一直以来,促癫痫风险都是造成药物开发失败的重要原因。要避免其引发的项目延期、成本增加、竞争力丧失及安全隐患等后果,我们就需要有更好的手段去精准地发现这种潜在风险。作为一种高通量的体外实验技术,基于hiPSC的药物安全评估或许能成为有效的、且能降低动物测试昂贵开销的解决方案。具体来说,需要基于微电极阵列系统,配合对人脑中细胞亚型具备代表性的hiPSC样本,来完成这种实验。和在使用hiPSC衍生心肌细胞时一样,大家要重点关注样本的批间差异及不同神经细胞亚型的比例。

 

实验方法

实验中用到的所有细胞均购自于Fujifilm CDI公司。1号批次神经细胞样本包含80%谷氨酸能和20%GABA能神经元,2号批次的比例为97%和3%。将它们与星形胶质细胞一同培养于24孔微电极阵列板内,并使用Axion公司的Maestro EDGE微电极阵列系统来监控神经元网络的成熟度及药物对其的作用。
 

 

 
一共使用到了5种常见的已知作用机理的促癫痫药物。将它们分别加入细胞培养物中,在一小时后观察样本对药物的反应所导致的电生理变化。在培养开始的第28天,对所有样本都按照这种方法做了5种药物的处理。
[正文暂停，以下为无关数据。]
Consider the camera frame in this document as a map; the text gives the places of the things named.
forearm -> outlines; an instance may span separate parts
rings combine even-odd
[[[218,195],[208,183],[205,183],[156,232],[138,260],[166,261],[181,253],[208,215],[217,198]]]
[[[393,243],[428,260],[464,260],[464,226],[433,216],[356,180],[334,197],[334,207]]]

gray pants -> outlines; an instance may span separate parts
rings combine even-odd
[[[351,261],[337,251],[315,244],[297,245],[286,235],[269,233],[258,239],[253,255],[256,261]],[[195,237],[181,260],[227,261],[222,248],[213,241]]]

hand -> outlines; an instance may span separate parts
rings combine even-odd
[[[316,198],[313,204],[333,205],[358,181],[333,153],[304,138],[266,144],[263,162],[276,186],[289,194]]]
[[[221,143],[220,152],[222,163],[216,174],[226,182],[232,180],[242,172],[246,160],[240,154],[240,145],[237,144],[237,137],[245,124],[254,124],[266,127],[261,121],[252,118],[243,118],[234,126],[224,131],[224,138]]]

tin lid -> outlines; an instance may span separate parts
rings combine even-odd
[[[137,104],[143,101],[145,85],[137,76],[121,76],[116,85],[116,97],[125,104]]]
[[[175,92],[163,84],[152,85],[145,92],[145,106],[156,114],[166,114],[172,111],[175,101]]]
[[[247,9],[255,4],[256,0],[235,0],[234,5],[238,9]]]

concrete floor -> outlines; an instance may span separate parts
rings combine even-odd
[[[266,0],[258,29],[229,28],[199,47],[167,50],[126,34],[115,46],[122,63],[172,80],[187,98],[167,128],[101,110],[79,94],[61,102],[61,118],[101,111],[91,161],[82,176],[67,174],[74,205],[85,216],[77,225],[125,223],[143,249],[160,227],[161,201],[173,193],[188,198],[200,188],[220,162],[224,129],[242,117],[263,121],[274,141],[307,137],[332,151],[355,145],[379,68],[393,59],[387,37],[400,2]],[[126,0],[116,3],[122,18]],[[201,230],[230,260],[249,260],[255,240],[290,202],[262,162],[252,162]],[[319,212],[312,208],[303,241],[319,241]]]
而对于1号批次神经细胞,由于其网络成熟相对比较慢,还在第14天和第21天,增加了picrotoxinpentylenetetrazole这两种药物的处理实验。

 

 

 

实验结果及分析

 

 

首先通过观察神经元网络的自发放电来判断不同批次样本在成熟度和一致性上的差别。我们对两个批号的样本开展了共四次每次时长为5分钟的电信号记录。采样时间点为开始培养后的第5、14、16和24天。
每个数据图中的横向光栅可以代表来自于单个或者少数几个神经元间的发放,而纵向的红色线框则代表整个神经网络的同步簇放电。最上方的峰图表征了每个时间点的全网络合计发放次数,它能反映出一段时间内兴奋性和抑制性神经元共同活动所形成的网络震荡规律。
仅通过这种可视化数据分析,我们就能发现,1号批次的细胞及其网络的成熟速度明显要比2号来得慢,孔间差(数据未展示)也要大一些。这或许和它含有更多的抑制性神经元有关。
 

 

 
各种药物在两个批号的细胞上产生的作用不尽相同。
安定药Chlorpromazine为中枢多巴胺受体的拮抗剂, Linopirdine是Kv7通道阻滞剂。它们在两种样本上都明显能诱发出更多的癫痫样网络簇放电。
4-AP作为钾通道阻滞剂在两组样本上的作用相反:加药后在1号批次细胞上能够记录到更多的网络簇放电;而二号细胞样本却会变得更少。
最后的两种GABA-A阻滞剂,在一号批次细胞样本的成熟过程中有着不一样的作用。似乎Picrotoxin诱发癫痫样放电现象的能力与细胞的成熟度更为正相关一些。而在二号批次的样本中,两种阻滞剂都没有能够诱发明显的癫痫样放电。
 

讨论

 
由此可见,神经元网络的细胞亚型构成及加药时间点这两个因素,可能会通过影响样本的蛋白表达进而对新型药物体外促癫痫风险的评估结果产生影响。所以,我们在未来的相关工作中要加以重点关注。
这些初步的研究表明,基于hiPSC-neuron的MEA实验,具有被应用于在体外对药物促癫痫风险做出早期评估的价值,以便药物开发者能在尽可能早的阶段,对化合物的设计展开优化以减少临床风险。从而能很大程度上去避免可能发生在研发后期的在实验动物、资源和时间上的浪费。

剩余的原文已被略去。